Using the listing below, return each line exactly as it reads.

+--

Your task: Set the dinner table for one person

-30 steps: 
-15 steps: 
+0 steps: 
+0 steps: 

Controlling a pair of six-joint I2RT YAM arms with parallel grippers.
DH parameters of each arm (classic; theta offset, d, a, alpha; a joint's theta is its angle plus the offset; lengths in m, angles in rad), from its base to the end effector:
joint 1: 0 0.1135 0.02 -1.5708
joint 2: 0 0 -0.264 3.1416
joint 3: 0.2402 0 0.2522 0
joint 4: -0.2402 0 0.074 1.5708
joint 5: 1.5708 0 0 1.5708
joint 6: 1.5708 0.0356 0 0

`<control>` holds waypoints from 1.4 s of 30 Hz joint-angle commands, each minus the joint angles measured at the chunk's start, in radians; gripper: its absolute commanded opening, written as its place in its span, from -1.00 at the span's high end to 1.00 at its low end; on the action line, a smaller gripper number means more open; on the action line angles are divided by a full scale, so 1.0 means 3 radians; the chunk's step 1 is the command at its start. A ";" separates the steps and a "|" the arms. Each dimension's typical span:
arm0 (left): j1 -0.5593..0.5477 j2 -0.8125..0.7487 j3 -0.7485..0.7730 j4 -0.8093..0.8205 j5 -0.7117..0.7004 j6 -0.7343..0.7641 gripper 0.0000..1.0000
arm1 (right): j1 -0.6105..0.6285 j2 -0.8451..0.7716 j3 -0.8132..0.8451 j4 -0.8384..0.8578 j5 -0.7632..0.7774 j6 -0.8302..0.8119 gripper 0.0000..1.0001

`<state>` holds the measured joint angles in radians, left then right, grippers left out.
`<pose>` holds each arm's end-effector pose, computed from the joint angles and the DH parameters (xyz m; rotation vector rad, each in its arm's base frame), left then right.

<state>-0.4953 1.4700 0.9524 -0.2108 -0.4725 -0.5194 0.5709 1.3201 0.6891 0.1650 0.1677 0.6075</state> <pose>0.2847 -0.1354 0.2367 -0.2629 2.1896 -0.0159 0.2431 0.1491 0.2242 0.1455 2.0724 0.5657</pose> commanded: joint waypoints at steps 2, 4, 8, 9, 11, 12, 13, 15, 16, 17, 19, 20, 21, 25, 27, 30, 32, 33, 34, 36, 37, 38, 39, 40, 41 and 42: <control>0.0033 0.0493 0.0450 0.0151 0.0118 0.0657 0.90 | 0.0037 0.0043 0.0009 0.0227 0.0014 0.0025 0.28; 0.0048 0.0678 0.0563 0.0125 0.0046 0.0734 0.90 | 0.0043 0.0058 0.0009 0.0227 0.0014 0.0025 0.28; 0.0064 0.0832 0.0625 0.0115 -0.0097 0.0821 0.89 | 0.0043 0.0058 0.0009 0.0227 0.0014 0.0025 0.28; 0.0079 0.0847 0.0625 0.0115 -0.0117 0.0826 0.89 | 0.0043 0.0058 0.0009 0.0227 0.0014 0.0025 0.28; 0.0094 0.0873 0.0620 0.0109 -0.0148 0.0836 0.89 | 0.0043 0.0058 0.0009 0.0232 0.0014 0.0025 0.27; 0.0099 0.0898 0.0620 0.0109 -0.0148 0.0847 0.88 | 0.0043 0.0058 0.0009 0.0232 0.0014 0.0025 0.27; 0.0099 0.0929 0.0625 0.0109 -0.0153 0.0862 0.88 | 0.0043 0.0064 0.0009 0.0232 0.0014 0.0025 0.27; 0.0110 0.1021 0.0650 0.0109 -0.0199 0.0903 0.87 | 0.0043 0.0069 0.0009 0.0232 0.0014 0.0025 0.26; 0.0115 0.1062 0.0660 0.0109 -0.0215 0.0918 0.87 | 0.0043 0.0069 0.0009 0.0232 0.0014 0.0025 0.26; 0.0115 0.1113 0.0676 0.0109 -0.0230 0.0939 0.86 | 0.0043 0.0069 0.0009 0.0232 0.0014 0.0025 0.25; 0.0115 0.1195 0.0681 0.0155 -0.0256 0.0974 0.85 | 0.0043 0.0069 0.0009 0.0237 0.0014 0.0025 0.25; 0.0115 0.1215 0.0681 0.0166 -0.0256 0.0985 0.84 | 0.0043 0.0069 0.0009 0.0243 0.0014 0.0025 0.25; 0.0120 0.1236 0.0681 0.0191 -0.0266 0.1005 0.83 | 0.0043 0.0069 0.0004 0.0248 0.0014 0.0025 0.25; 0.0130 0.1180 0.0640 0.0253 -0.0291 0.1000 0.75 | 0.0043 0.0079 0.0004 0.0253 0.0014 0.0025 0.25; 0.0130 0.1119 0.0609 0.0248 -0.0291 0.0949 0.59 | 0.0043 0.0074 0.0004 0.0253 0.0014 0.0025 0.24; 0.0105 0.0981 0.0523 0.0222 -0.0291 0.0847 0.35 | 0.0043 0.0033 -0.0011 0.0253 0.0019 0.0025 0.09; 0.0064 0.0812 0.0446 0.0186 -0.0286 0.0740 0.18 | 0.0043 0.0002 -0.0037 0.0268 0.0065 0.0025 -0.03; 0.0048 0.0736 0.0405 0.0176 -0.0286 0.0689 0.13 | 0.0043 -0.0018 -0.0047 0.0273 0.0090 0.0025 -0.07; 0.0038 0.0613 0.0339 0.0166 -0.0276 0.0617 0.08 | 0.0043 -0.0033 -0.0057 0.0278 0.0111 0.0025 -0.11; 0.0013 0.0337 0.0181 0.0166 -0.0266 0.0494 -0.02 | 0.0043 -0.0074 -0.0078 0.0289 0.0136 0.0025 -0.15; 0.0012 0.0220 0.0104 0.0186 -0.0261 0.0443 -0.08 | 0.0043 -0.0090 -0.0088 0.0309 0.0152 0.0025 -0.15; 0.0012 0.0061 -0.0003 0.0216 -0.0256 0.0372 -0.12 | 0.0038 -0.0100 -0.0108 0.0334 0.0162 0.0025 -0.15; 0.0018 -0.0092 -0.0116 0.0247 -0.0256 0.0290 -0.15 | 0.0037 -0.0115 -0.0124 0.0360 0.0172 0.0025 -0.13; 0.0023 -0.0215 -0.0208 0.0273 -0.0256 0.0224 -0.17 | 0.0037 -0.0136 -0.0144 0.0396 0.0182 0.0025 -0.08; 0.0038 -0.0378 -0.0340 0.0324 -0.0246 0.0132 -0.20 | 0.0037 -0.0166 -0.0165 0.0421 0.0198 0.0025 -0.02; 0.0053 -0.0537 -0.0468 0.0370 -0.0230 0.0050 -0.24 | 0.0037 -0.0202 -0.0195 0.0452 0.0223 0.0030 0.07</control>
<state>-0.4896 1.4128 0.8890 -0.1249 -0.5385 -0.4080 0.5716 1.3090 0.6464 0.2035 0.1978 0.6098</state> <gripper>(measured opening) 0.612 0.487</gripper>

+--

_Answer for this exercise:_
Your task: Set the dinner table for one person

-30 steps: 
-15 steps: 
+0 steps: 
+0 steps: 

Controlling a pair of six-joint I2RT YAM arms with parallel grippers.
DH parameters of each arm (classic; theta offset, d, a, alpha; a joint's theta is its angle plus the offset; lengths in m, angles in rad), from its base to the end effector:
joint 1: 0 0.1135 0.02 -1.5708
joint 2: 0 0 -0.264 3.1416
joint 3: 0.2402 0 0.2522 0
joint 4: -0.2402 0 0.074 1.5708
joint 5: 1.5708 0 0 1.5708
joint 6: 1.5708 0.0356 0 0

`<control>` holds waypoints from 1.4 s of 30 Hz joint-angle commands, each minus the joint angles measured at the chunk's start, in radians; gripper: its absolute commanded opening, written as its place in its span, from -1.00 at the span's high end to 1.00 at its low end; on the action line, a smaller gripper number means more open; on the action line angles are divided by a full scale, so 1.0 means 3 radians; the chunk's step 1 is the command at its start. A ";" separates the steps and a "|" the arms. Each dimension's typical span:
arm0 (left): j1 -0.5593..0.5477 j2 -0.8125..0.7487 j3 -0.7485..0.7730 j4 -0.8093..0.8205 j5 -0.7117..0.7004 j6 -0.7343..0.7641 gripper 0.0000..1.0000
arm1 (right): j1 -0.6105..0.6285 j2 -0.8451..0.7716 j3 -0.8132..0.8451 j4 -0.8384..0.8578 j5 -0.7632..0.7774 j6 -0.8302..0.8119 gripper 0.0000..1.0001

`<state>` holds the measured joint angles in radians, left then right, grippers left out.
`<pose>` holds each arm's end-effector pose, computed from the joint angles and the DH parameters (xyz m; rotation vector rad, each in its arm's base frame), left then right.

<state>-0.4953 1.4700 0.9524 -0.2108 -0.4725 -0.5194 0.5709 1.3201 0.6891 0.1650 0.1677 0.6075</state> <pose>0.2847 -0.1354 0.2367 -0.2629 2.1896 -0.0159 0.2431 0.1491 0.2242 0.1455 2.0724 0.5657</pose> commanded: joint waypoints at steps 2, 4, 8, 9, 11, 12, 13, 15, 16, 17, 19, 20, 21, 25, 27, 30, 32, 33, 34, 36, 37, 38, 39, 40, 41 and 42: <control>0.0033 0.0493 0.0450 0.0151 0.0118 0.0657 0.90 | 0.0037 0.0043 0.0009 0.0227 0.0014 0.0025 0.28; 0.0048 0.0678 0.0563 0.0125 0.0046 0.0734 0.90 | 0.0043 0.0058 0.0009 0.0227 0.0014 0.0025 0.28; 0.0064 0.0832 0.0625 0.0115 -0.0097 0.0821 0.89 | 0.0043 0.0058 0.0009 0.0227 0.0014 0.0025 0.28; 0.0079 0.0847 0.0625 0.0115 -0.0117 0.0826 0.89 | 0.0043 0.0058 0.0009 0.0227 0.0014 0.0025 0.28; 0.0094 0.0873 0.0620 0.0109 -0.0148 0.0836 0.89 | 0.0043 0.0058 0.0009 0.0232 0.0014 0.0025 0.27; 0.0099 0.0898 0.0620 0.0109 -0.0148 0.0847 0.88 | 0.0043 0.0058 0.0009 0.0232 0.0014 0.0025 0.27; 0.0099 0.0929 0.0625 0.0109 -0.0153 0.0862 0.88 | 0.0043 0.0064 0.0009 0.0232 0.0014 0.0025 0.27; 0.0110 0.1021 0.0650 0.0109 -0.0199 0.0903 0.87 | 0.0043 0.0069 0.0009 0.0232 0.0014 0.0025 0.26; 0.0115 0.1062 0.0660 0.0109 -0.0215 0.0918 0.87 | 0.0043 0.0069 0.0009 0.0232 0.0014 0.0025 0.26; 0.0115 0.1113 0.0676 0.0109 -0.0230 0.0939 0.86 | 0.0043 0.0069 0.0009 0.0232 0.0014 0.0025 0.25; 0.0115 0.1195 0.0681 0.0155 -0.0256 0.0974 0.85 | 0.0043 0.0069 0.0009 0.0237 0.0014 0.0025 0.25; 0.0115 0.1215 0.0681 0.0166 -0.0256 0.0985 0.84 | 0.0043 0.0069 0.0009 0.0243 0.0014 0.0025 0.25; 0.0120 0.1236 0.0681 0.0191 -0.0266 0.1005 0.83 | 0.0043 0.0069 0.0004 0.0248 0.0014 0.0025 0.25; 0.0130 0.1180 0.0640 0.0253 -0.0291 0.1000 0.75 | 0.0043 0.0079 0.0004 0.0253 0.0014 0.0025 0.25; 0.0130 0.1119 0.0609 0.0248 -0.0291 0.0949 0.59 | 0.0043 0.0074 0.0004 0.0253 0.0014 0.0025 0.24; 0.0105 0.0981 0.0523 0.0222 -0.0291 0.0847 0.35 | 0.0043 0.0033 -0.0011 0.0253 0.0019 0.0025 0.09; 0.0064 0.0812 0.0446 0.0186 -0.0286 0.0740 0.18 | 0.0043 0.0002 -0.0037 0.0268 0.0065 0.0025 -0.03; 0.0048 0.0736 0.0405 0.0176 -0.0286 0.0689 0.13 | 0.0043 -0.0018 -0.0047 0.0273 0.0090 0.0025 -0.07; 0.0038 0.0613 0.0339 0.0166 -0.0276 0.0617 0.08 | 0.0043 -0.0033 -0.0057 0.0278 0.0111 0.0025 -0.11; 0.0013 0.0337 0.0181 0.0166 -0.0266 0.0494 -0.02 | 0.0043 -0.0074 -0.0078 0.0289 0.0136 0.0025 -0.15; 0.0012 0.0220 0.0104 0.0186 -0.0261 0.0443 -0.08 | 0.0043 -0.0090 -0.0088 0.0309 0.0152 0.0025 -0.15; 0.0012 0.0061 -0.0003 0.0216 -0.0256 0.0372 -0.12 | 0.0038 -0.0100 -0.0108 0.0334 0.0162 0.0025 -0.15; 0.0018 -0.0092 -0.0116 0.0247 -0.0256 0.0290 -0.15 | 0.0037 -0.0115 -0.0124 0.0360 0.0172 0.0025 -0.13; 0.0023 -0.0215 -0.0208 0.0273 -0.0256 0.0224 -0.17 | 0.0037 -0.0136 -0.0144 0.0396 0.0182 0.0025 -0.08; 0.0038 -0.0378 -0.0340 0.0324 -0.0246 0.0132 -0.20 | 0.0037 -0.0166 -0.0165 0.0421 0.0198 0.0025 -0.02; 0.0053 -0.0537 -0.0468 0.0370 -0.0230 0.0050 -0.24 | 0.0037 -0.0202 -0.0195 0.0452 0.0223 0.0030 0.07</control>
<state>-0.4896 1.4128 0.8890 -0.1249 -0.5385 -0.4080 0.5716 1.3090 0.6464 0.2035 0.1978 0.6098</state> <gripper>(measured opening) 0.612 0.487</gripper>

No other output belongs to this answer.